Im Dingue-Podcast erzählt Gaëtan, ein junger Schweizer Student mit einer glänzenden Zukunft, von der Tortur, die er im September 2023 erlebte, als er an die Sciences Po Paris kam. „Ich habe keinen Hunger mehr, ich verlasse das Haus nicht mehr. Ich habe keine Ahnung, was ich in den nächsten Wochen machen werde.“
Nachdem er so viel investiert hatte, um an diese renommierte Schule zu gehen, erkannte er sich nicht mehr in dem Bild des brillanten Schülers wieder, der er war: „Ich habe damals geschrieben und mich selbst als jemanden beschrieben, der mittelmäßig, manipulativ ist. Ein Problem für die Gesellschaft.“ Schließlich beschließt er, Paris zu verlassen und in die Schweiz zurückzukehren.
Ein Abstieg in die Hölle, der schwer zu akzeptieren ist
Doch die Situation verschlechtert sich weiter: „Ich habe große Schuldgefühle, Schamgefühle und eine extreme soziale Phobie, obwohl ich ein sehr extrovertierter Mensch bin“, sagt er.
Schnell wird er von düsteren Gedanken befallen, denn das, was er erlebt, entgeht dem, was er für möglich gehalten hat: „Wenn es für ein Problem in diesem Moment keine Lösung gibt, dann ist es für mich kein Problem, wenn wir es also sind.“ Wenn wir ein Problem haben, beginnen wir, unsere Perspektive zu ändern“, analysiert er.

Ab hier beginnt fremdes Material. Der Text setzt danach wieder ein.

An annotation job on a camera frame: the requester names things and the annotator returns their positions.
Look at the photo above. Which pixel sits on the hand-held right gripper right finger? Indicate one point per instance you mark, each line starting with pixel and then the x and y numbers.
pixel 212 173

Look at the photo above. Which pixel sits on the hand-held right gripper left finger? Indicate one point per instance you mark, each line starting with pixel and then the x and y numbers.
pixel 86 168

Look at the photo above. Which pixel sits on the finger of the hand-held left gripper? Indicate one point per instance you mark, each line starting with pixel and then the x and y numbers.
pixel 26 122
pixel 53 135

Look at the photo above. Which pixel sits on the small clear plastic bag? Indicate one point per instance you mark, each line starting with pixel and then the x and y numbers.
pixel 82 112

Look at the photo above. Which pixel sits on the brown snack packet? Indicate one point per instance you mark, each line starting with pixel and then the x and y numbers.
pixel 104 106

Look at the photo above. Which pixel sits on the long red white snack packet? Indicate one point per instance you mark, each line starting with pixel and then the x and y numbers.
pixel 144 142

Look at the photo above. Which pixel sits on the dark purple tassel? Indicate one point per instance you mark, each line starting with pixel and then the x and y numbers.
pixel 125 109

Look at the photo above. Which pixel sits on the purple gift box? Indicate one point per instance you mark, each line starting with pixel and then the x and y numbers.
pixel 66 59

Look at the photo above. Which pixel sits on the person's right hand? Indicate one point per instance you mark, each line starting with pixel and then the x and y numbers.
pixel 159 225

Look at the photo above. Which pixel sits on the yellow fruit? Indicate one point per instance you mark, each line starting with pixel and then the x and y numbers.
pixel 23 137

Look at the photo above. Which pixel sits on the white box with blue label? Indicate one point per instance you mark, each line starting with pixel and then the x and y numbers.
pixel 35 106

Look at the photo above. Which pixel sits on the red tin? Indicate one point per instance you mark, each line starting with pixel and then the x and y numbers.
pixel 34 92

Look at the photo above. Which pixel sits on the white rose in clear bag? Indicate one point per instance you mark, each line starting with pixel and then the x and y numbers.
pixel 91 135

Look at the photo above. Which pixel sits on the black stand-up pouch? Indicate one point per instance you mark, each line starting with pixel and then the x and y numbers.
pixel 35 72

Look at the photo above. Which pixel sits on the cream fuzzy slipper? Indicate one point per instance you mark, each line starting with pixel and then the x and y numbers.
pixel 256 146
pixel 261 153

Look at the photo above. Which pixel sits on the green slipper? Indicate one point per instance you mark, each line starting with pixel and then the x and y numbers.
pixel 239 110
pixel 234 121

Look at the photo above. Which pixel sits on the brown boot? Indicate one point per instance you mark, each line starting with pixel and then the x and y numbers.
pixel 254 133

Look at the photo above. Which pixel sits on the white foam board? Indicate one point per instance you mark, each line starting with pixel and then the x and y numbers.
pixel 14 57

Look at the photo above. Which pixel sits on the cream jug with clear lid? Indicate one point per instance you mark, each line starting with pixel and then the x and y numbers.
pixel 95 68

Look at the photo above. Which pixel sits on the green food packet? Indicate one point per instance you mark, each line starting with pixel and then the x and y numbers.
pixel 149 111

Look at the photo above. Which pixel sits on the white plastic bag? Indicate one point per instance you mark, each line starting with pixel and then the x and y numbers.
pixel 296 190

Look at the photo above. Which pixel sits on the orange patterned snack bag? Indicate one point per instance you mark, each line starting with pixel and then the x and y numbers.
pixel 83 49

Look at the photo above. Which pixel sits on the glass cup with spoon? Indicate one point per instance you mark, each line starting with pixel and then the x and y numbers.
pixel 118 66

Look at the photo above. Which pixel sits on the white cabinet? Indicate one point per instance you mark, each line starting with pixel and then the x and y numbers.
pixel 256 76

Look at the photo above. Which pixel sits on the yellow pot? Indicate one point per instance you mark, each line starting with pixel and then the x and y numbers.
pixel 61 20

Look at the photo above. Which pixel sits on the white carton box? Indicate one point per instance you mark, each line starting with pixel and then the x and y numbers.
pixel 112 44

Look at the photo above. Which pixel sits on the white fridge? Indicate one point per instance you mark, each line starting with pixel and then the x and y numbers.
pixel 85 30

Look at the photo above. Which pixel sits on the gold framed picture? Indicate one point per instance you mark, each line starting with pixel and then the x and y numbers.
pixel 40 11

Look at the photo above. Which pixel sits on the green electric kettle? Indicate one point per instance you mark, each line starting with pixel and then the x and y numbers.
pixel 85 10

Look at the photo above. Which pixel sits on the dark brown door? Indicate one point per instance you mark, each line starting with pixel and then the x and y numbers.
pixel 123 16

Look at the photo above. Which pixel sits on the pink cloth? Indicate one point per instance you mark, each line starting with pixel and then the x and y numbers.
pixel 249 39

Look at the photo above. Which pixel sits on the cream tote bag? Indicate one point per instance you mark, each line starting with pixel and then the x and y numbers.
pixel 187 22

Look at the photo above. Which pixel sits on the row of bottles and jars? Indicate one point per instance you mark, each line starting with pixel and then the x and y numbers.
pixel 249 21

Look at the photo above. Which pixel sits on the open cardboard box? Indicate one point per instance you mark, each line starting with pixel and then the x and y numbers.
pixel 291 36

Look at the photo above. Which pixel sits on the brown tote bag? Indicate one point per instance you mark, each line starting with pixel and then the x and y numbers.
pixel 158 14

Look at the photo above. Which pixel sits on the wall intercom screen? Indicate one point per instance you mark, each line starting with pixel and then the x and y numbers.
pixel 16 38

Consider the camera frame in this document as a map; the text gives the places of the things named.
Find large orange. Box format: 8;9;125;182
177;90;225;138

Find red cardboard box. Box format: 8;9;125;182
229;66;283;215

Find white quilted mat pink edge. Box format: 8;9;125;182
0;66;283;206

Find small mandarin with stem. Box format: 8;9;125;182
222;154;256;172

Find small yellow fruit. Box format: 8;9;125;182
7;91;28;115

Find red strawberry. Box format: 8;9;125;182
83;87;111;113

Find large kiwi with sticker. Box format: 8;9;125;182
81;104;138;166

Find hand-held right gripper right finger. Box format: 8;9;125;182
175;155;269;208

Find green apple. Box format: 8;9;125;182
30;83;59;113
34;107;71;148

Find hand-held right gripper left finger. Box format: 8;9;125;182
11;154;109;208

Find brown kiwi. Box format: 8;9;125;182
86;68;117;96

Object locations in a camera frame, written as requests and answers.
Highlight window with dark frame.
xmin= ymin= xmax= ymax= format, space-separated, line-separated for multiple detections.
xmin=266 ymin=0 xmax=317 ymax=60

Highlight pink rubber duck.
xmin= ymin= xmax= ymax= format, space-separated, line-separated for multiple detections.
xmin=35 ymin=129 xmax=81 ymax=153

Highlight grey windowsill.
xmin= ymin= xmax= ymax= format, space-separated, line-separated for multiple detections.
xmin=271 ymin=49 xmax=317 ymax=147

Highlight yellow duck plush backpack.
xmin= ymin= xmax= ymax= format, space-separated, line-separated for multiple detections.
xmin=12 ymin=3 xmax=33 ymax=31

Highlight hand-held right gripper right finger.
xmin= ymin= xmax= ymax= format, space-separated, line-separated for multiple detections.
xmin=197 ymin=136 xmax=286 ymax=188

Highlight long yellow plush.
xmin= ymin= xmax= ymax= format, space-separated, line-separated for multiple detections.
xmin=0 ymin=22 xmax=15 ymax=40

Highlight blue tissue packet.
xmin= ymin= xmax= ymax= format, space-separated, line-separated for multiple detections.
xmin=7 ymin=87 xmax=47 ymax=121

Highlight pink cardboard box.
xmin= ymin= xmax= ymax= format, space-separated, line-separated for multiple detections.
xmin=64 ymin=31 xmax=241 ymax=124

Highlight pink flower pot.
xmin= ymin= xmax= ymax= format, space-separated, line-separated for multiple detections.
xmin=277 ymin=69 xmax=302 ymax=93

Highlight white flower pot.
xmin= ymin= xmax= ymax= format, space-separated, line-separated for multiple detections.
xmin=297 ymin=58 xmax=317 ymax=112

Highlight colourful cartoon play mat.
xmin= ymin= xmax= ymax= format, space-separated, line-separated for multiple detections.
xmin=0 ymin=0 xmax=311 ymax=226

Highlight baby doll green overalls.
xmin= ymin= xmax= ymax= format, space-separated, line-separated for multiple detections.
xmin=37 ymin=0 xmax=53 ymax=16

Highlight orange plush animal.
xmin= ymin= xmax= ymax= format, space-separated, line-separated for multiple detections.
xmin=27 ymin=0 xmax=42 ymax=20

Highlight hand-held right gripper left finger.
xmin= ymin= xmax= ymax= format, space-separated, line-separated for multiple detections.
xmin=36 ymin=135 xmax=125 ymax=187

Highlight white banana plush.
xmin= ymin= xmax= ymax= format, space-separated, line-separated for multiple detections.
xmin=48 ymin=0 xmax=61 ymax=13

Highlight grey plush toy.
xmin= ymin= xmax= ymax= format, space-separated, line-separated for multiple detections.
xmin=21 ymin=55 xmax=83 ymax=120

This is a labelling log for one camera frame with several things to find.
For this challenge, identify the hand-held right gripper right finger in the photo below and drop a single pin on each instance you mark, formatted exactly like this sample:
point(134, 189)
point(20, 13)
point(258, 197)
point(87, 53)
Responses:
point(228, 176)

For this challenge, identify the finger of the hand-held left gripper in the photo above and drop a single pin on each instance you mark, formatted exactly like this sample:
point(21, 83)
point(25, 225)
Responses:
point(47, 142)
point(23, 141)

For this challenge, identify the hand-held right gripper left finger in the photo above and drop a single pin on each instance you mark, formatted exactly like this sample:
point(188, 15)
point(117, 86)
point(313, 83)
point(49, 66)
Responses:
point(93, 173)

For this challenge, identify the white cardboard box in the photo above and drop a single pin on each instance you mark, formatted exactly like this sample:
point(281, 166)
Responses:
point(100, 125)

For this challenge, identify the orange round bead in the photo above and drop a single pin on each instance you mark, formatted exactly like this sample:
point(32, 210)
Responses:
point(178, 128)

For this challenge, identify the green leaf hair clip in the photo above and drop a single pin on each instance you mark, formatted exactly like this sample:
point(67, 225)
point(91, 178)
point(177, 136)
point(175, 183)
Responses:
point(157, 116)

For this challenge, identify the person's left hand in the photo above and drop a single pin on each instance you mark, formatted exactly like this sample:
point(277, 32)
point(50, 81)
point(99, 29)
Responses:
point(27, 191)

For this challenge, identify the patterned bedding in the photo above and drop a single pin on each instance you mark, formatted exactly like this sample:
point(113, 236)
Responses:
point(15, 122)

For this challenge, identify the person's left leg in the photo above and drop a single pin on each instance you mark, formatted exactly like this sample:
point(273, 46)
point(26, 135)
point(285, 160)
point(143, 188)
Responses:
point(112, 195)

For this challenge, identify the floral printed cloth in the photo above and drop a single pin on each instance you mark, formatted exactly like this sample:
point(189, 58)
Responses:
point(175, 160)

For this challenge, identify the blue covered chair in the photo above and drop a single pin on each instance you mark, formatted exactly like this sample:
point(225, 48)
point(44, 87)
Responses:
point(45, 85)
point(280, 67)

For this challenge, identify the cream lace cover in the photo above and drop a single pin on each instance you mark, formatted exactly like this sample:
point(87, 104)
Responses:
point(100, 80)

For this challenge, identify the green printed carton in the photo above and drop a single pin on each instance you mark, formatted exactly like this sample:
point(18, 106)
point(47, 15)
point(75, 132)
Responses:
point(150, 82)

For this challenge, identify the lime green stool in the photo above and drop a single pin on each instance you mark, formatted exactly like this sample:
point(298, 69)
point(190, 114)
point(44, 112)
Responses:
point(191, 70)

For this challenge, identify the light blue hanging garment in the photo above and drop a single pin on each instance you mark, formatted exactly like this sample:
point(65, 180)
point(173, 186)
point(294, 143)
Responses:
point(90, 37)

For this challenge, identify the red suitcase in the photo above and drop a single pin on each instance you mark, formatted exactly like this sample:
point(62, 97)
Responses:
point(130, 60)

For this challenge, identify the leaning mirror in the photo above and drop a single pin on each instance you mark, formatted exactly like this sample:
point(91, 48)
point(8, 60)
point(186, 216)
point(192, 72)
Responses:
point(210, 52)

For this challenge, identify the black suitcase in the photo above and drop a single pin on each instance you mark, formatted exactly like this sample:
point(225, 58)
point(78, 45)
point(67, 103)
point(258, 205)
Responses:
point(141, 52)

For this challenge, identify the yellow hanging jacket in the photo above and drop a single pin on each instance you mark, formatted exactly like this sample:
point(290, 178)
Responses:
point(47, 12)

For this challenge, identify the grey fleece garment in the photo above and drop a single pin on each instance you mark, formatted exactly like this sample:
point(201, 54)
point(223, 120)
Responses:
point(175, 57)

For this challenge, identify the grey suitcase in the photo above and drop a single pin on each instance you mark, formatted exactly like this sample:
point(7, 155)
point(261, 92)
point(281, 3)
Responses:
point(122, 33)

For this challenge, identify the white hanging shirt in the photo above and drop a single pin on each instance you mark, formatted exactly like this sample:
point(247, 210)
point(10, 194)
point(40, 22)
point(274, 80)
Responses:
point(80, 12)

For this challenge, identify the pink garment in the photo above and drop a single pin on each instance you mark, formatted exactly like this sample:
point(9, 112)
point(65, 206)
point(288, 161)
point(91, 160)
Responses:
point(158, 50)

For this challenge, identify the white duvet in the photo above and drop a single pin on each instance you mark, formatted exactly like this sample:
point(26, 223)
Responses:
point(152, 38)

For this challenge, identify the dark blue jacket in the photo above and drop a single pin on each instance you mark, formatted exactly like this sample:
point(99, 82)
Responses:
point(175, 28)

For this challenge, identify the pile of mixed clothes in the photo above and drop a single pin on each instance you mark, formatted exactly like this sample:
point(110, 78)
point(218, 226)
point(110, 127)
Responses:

Anschließend konsultiert er seinen Hausarzt, aber es fällt ihm schwer, den Gedanken zu akzeptieren, dass er eine MDD-Episode durchmacht. Eine häufige Reaktion des Erstaunens, betont der Psychiater Guido Bondolfi, Honorarprofessor an der Universität Genf und ehemaliger Leiter der Verbindungspsychiatrie am HUG.
Angepasste und effektive Unterstützung
Nach dieser heiklen Phase der Akzeptanz wird Gaëtan von einem Psychiater begleitet, der ihm für sechs bis sieben Wochen eine Kombination aus Psychotherapie und einem selektiven Serotonin-Hemmer-Antidepressivum (SSRI) anbietet. Dieser Ansatz erweist sich als wirksam, was Guido Bondolfi nicht überrascht: „Wir wissen, dass Behandlungen wie Psychotherapie und kombinierte pharmakologische Behandlungen dazu führen, dass zwei Drittel der Menschen, die sie erhalten, eine vollständige Remission erreichen.“
Bei dem Drittel der Patienten, die auf diese Erstbehandlung nicht ansprechen, sei es wichtig, sich nicht entmutigen zu lassen, betont der Spezialist. „Wir haben keine prädiktiven Faktoren, um zu wissen, welche Behandlung für eine Person am besten geeignet ist“, erklärt er. Und obwohl es eine große Auswahl an SSRIs und Alternativen für resistente Fälle gibt, weist er darauf hin, dass man nicht immer sofort „den richtigen Schuh für den Fuß dieser oder jener Person“ findet.
Posttraumatisches Wachstum und Rückfallrisiko
Aus der wissenschaftlichen Literatur geht hervor, dass eine Person, die eine erste MDD-Episode erlebt hat, ein 50-prozentiges Risiko für ein erneutes Auftreten hat, das nach einer zweiten Episode deutlich ansteigt. Aber Gaëtan weigert sich, es als unvermeidlich anzusehen: „Ich sehe mich in dieser Statistik nicht wirklich, weil ich nach meiner Depression und dank der Therapie eindeutig die Möglichkeit hatte, wirklich neu zu definieren, wer ich sein wollte und wie ich leben wollte.“ Leben“, bezeugt er.
Dieser in der Psychiatrie bekannte Prozess der Neudefinition von Prioritäten und Werten wird als „posttraumatisches Wachstum“ bezeichnet. Darüber hinaus macht ihm diese Aussicht keine Angst mehr, selbst wenn es zu einem Rückfall kommen sollte: „Ich fühle mich viel besser gewappnet und gerüstet, um zu verstehen, wie ich funktioniere und wie ich auf das Leben reagiere. Ich weiß, welche Strategien ich anwenden muss, wenn ich einen Rückfall erleiden muss.“ , und es gibt mir ein Gefühl der Kontrolle, als hätte ich trainiert.“
Trotz der Tortur glaubt Gaëtan heute, dass diese Erfahrung insgesamt positiv war: „Ich denke, dass ich jetzt mein Leben in großer Freiheit lebe. Ich hätte kein Problem damit zu verstehen, dass es besser ist, sich von Menschen und Situationen zu trennen, die wir nicht beeinflussen können.“ anstatt zu versuchen, sie zu ertragen und darunter zu leiden. Es gibt mir ein Gefühl der Gelassenheit, das ich noch nie zuvor erlebt habe.